*ASSIGNED TASK*
Copy out every line holding the string "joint" from the records below.
───── DATASET RECORDS ─────
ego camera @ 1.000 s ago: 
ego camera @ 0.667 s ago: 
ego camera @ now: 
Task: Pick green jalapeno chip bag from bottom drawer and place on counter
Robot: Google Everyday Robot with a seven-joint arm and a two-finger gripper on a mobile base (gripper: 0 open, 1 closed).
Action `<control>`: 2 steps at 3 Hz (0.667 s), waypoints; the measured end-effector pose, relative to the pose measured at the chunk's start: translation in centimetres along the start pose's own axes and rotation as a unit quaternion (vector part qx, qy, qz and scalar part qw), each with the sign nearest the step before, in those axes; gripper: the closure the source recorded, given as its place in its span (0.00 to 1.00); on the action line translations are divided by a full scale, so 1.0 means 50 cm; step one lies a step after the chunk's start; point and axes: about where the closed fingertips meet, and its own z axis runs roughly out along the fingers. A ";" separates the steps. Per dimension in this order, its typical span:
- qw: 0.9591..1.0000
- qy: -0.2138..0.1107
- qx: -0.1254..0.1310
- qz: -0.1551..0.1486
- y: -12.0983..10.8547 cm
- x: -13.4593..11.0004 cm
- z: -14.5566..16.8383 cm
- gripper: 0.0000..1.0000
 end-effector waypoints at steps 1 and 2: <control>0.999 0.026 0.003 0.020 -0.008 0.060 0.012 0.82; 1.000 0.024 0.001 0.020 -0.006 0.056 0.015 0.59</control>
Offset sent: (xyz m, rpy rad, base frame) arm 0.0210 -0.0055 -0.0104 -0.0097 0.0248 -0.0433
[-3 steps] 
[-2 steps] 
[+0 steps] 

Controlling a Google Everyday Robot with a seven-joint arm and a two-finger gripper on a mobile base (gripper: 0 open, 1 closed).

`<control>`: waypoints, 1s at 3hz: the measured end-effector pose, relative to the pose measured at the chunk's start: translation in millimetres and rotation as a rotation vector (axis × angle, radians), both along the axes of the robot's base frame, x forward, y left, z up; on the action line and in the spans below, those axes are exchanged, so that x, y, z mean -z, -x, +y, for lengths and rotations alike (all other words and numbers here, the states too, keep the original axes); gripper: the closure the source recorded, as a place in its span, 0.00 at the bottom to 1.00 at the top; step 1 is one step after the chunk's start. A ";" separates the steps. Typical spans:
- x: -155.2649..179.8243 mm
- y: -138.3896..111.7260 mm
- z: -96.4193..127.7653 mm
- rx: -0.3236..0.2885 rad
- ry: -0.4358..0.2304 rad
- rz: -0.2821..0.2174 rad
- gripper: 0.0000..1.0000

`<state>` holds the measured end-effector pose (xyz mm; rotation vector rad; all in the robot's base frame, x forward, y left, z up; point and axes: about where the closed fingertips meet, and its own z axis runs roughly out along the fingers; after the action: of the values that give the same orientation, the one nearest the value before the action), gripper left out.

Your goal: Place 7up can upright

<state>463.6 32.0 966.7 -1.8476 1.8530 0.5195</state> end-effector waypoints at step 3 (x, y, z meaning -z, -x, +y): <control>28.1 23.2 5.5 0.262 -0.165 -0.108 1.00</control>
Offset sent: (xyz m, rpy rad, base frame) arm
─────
*YOUR RESPONSE*
Robot: Google Everyday Robot with a seven-joint arm and a two-finger gripper on a mobile base (gripper: 0 open, 1 closed).
Controlling a Google Everyday Robot with a seven-joint arm and a two-finger gripper on a mobile base (gripper: 0 open, 1 closed).

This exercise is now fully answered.